2. It encourages the school districts to buy district licenses.
I do not understand the limits well enough to know the best way to approach this. At a quick crud glance, we could end up with 1/4 million leaderboards with thousands of players in each. Is this a problem? How could I structure the leaderboards to avoid problems?
Answer by Brendan · May 03, 2017 at 08:06 PM
From a high level, what's the intended use for the leaderboards? Having a separate statistic for each school (and each grade within that school) would indeed require a very large number of statistics - far more than are available in our regular tiers of service, though we could work with you on a custom contract that provides that. But since they'd be distinct stats, they're not something you could compare to each other. And I have to imagine that part of the goal would be to compare the students from one school with the students of another school (at least).

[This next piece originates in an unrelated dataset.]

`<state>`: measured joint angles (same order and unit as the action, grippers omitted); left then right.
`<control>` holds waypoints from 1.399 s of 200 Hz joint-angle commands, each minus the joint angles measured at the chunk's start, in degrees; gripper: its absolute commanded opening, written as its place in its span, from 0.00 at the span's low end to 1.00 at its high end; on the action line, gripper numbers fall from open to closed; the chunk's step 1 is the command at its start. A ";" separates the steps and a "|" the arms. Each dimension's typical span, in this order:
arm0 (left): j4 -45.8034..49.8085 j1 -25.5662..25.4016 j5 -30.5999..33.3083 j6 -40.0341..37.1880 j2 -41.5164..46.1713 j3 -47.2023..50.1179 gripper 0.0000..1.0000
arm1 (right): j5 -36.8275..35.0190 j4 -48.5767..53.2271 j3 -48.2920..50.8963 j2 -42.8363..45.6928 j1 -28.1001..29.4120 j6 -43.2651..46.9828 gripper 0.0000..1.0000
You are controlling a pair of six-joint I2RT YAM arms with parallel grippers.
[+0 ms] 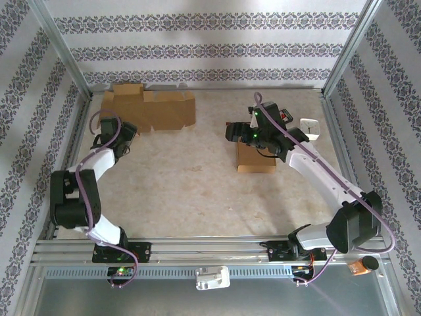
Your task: Fold the paper box
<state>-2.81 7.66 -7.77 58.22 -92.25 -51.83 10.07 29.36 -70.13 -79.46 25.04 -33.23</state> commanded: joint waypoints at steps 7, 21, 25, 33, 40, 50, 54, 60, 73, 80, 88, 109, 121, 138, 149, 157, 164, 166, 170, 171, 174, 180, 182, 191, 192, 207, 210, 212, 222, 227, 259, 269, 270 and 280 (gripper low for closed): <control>1.74 2.42 -7.11 2.34 -7.26 -4.75 0.67 | 1.52 2.88 -3.35 -0.50 0.58 -0.03 0.84; 0.67 2.52 -6.94 1.17 -10.93 -7.29 0.68 | 1.95 2.89 -3.26 -0.32 0.62 0.16 0.85; 0.59 2.53 -7.03 0.64 -11.95 -8.14 0.69 | 2.26 2.89 -3.26 -0.34 0.63 0.19 0.84; 0.00 2.76 -7.33 -0.21 -13.98 -10.01 0.69 | 2.96 2.87 -3.26 -0.17 0.67 0.32 0.85; -0.79 2.84 -7.22 -0.54 -15.48 -10.91 0.69 | 3.82 2.89 -3.18 -0.17 0.71 0.44 0.85; -2.28 3.06 -7.69 -0.86 -17.05 -11.88 0.68 | 5.08 2.98 -3.17 -0.15 0.80 0.45 0.85; -3.03 3.14 -7.90 -0.91 -17.54 -12.07 0.68 | 5.55 2.98 -3.09 -0.21 0.80 0.52 0.85; -3.58 3.16 -8.09 -1.04 -18.01 -12.36 0.68 | 6.10 3.06 -3.00 -0.12 0.89 0.54 0.85; -4.45 3.15 -8.77 -1.95 -18.67 -13.02 0.68 | 6.96 3.35 -3.00 -0.24 1.07 0.61 0.85; -4.03 3.15 -8.68 -1.92 -18.91 -13.48 0.68 | 7.07 3.54 -3.00 -0.34 1.07 0.47 0.85; -3.89 3.19 -8.10 -2.87 -19.07 -14.09 0.68 | 7.14 3.48 -3.00 -0.24 1.15 0.28 0.85; -2.38 3.32 -5.26 -6.21 -19.24 -16.04 0.71 | 7.59 3.66 -3.48 -0.59 1.24 0.41 0.86; -1.12 3.46 -4.37 -7.40 -19.62 -17.41 0.74 | 7.77 3.90 -3.86 -0.99 1.33 0.69 0.86; -2.61 3.93 -5.62 -6.63 -20.07 -17.67 0.80 | 7.86 4.12 -4.14 -1.56 1.40 0.89 0.86; -4.14 4.11 -6.33 -5.86 -20.16 -17.35 0.83 | 8.03 4.12 -4.38 -1.98 1.42 0.89 0.87; -4.88 4.12 -6.66 -5.42 -20.38 -17.41 0.85 | 8.30 4.17 -4.53 -2.27 1.49 0.98 0.87; -5.12 4.14 -6.78 -5.08 -20.66 -17.56 0.85 | 8.47 4.27 -4.70 -2.57 1.46 0.98 0.87; -5.04 4.12 -6.81 -4.83 -20.79 -17.66 0.85 | 8.52 4.29 -4.74 -2.59 1.49 0.98 0.87; -4.76 4.20 -6.90 -4.18 -21.06 -17.69 0.85 | 8.56 4.40 -4.83 -2.75 1.51 0.98 0.87; -4.67 4.20 -6.99 -3.95 -21.14 -17.69 0.85 | 8.61 4.39 -4.83 -2.78 1.51 0.98 0.87; -4.52 4.20 -7.18 -3.48 -21.35 -17.73 0.84 | 8.65 4.39 -4.96 -2.82 1.51 0.91 0.87; -4.49 4.29 -7.76 -2.34 -22.00 -17.82 0.82 | 8.78 4.39 -5.06 -2.84 1.55 0.89 0.87; -4.31 4.29 -7.89 -2.04 -22.25 -17.79 0.82 | 8.82 4.39 -5.10 -2.84 1.54 0.85 0.87; -3.49 4.37 -8.18 -0.70 -23.15 -18.07 0.78 | 8.82 4.43 -5.24 -2.70 1.59 0.73 0.87; -3.42 4.38 -8.25 -0.63 -23.24 -18.10 0.77 | 8.78 4.45 -5.26 -2.67 1.59 0.72 0.87; -1.39 4.38 -7.20 -0.97 -24.33 -19.03 0.70 | 8.36 4.81 -5.61 -2.12 1.59 0.67 0.88; -1.02 4.38 -6.92 -1.18 -24.44 -19.23 0.68 | 8.25 4.90 -5.63 -1.93 1.59 0.71 0.88; -0.81 4.38 -6.85 -1.29 -24.51 -19.35 0.66 | 8.16 4.95 -5.57 -1.86 1.59 0.65 0.88; -0.93 4.46 -6.71 -1.44 -24.56 -19.15 0.57 | 7.58 5.16 -5.58 -1.35 1.59 0.63 0.88; -1.32 4.53 -6.98 -1.31 -24.48 -18.95 0.50 | 7.16 5.34 -5.56 -1.19 1.59 0.58 0.88; -4.58 4.57 -11.70 -0.30 -21.04 -16.30 0.14 | 5.68 5.53 -4.80 0.47 1.06 -0.07 0.88; -5.55 4.47 -14.59 0.63 -19.09 -14.89 0.07 | 5.37 5.48 -4.59 1.04 0.89 -0.55 0.88; -5.72 4.47 -14.97 0.69 -18.84 -14.75 0.06 | 5.34 5.46 -4.58 1.09 0.89 -0.58 0.88; -6.39 4.17 -17.53 1.00 -16.14 -12.63 0.00 | 5.02 5.27 -4.41 1.70 0.89 -0.78 0.88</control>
<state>-6.46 11.75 -18.00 57.95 -114.59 -67.94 16.91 34.33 -73.87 -80.20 26.11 -33.10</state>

What it sounds like you really want is a way to store the player score along with other metadata, and then be able to use that metadata to do a variety of filters on the scores. So, show a leaderboard of all 9th graders who are in a particular district, state, etc., for example. If that's the case, you may want to approach this more as an analytics issue, using one of our integrated analytics partners or the event archive in order to process the data to get all the different views you need.
Yes, I am starting to think of it as more of an analytics system. We could still do Cloud Script calls into that system to place the data in the game UI. It really feels like something that is beyond the scope of the current leaderboard system.
Yes, the leaderboard system is designed for the more normal leaderboard type of design - a single statistic which is used to create a ranked list of the set of all players in it. Filtering that for friends is a common need, and one that we provide, but more complex arbitrary filters would rapidly increase the cost due to having to add more indices or do more complex result processing. Not that that's unattainable - it's just not something we've had requests for, so far. My own approach this what you're describing would indeed be to approach it as an analytics problem. That'll allow you to design for any set of complex needs, in terms of the queries you need to do.